Proviamo però a vedere i possibili scenari della loro geniale mossa strategica. Ci sono due eventualità. La prima, la più probabile, è che la magistratura, già nella fase delle indagini preliminari o, eventualmente, nell’udienza preliminare decida di archiviare la questione. La maggioranza fa una pessima figura, perché non riesce a fermare la nostra pubblicazione (che è evidentemente il loro obiettivo) e riconosce implicitamente la preoccupazione delle conseguenze che può avere sulla credibilità e la competenza di chi ci governa.

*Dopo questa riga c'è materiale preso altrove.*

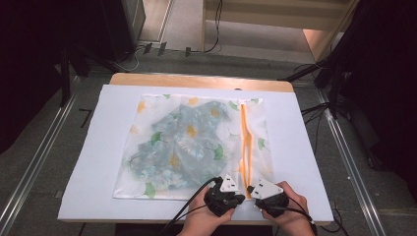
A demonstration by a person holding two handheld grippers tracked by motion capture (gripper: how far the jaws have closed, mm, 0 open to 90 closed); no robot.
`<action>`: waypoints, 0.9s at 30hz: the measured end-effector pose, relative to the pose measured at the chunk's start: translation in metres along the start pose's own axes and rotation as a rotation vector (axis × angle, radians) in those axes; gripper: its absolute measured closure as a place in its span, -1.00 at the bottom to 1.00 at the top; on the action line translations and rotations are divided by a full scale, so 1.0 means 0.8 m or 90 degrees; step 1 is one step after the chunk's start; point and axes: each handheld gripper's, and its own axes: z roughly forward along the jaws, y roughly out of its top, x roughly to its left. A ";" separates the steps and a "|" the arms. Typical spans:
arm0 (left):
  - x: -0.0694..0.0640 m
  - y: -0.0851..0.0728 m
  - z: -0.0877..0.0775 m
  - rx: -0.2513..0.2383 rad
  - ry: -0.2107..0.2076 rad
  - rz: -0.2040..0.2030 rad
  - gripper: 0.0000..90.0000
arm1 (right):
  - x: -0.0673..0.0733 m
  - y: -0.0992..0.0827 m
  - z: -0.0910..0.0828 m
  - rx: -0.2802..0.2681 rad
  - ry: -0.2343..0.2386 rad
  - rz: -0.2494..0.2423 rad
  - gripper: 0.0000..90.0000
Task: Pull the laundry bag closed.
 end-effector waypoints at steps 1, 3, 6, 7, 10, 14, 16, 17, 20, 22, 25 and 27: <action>0.000 0.000 0.000 0.001 0.000 0.001 1.00 | -0.001 0.000 0.000 0.000 0.001 0.008 1.00; 0.001 0.000 0.000 0.003 -0.001 0.002 1.00 | -0.005 0.000 0.002 -0.005 0.008 0.021 1.00; 0.002 0.001 0.000 0.004 -0.007 -0.006 1.00 | -0.009 0.000 0.004 -0.007 0.014 0.038 1.00; 0.004 0.002 -0.001 0.006 -0.010 -0.014 1.00 | -0.009 0.000 0.004 -0.008 0.015 0.037 1.00; 0.003 0.004 -0.001 -0.001 -0.002 -0.020 1.00 | -0.008 -0.002 0.002 -0.011 0.020 0.034 1.00; -0.004 0.007 -0.001 -0.018 0.008 -0.003 1.00 | -0.007 -0.006 -0.002 -0.013 0.030 0.035 1.00; -0.005 0.008 0.004 -0.015 0.011 0.005 1.00 | -0.007 -0.006 -0.002 -0.014 0.036 0.038 1.00; -0.005 0.008 0.007 -0.017 0.012 0.002 1.00 | -0.007 -0.007 -0.002 -0.014 0.037 0.041 1.00; -0.006 0.007 0.010 -0.013 0.022 0.016 1.00 | -0.010 -0.007 -0.002 -0.015 0.042 0.049 1.00; -0.007 0.008 0.009 -0.006 0.029 0.026 1.00 | -0.010 -0.008 -0.001 -0.016 0.045 0.054 1.00; -0.008 0.008 0.010 -0.006 0.029 0.031 1.00 | -0.012 -0.007 -0.001 -0.017 0.041 0.057 1.00; -0.008 0.007 0.010 -0.003 0.030 0.034 1.00 | -0.011 -0.006 -0.001 -0.013 0.035 0.061 1.00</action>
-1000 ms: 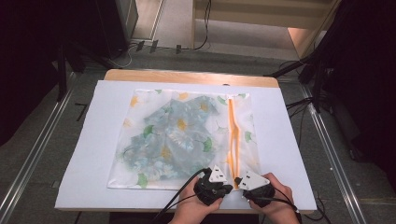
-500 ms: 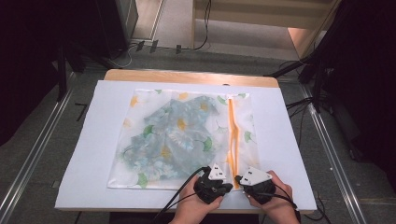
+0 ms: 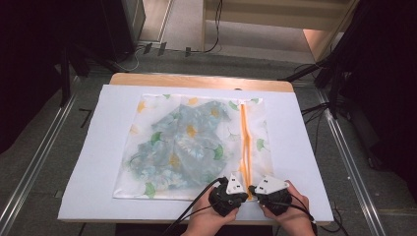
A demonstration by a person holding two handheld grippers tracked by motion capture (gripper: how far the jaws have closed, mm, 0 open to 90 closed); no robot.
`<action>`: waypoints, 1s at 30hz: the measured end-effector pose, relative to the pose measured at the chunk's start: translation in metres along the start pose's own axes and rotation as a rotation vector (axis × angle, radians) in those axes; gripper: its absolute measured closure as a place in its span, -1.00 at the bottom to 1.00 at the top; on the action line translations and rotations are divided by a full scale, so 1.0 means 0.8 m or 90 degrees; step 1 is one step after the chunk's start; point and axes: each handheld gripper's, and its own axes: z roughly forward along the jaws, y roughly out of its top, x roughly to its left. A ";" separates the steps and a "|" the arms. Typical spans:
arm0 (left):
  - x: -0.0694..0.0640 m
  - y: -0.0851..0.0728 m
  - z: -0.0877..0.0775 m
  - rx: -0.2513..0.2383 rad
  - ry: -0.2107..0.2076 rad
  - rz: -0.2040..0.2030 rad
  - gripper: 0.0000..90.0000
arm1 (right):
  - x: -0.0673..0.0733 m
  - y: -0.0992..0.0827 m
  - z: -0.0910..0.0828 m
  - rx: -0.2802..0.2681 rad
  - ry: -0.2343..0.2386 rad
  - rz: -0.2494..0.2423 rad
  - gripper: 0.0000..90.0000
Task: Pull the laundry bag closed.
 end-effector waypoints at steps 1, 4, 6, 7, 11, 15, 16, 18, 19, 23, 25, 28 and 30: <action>0.000 0.000 0.000 0.000 0.001 0.000 1.00 | 0.000 0.001 0.000 0.001 -0.003 -0.003 1.00; 0.000 0.000 0.000 0.000 -0.001 -0.001 1.00 | 0.000 0.004 0.002 0.005 -0.005 -0.007 1.00; 0.001 0.000 0.000 0.001 -0.002 -0.006 1.00 | -0.001 0.006 0.003 0.010 -0.014 -0.004 1.00; 0.001 0.000 0.000 0.001 -0.005 -0.008 1.00 | -0.001 0.007 0.005 0.012 -0.022 -0.004 1.00; 0.002 0.000 0.000 0.003 -0.007 -0.010 1.00 | -0.009 0.009 0.009 0.011 -0.023 -0.007 1.00; 0.003 0.000 0.000 0.002 -0.008 -0.011 1.00 | -0.013 0.011 0.012 0.011 -0.026 -0.005 1.00; 0.003 0.000 0.000 0.002 -0.008 -0.011 1.00 | -0.014 0.011 0.013 0.011 -0.028 -0.005 1.00; 0.003 0.000 0.000 0.003 -0.010 -0.011 1.00 | -0.017 0.013 0.015 0.011 -0.031 -0.002 1.00; 0.003 0.000 0.000 0.003 -0.009 -0.012 1.00 | -0.020 0.013 0.016 0.011 -0.032 -0.004 1.00; 0.004 0.000 0.000 0.003 -0.011 -0.013 1.00 | -0.029 0.016 0.021 0.019 -0.040 0.004 1.00; 0.004 0.000 -0.001 0.005 -0.011 -0.014 1.00 | -0.035 0.018 0.024 0.019 -0.040 0.008 1.00; 0.005 0.000 -0.001 0.006 -0.013 -0.014 1.00 | -0.041 0.022 0.028 0.022 -0.046 0.002 1.00; 0.005 0.000 -0.001 0.006 -0.013 -0.014 1.00 | -0.044 0.025 0.031 0.028 -0.047 0.002 1.00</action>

La seconda, piuttosto remota, è che si riscontri qualche irregolarità formale nel bollettino. In questo caso non faremo altro che correggere l’errore e continueremo, con maggiore entusiasmo ed energia, la nostra azione di informazione. Il loro tentativo di tapparci la bocca è talmente puerile che il loro bavaglio non funzionerà: più che un bavaglio sembra un bavaglino.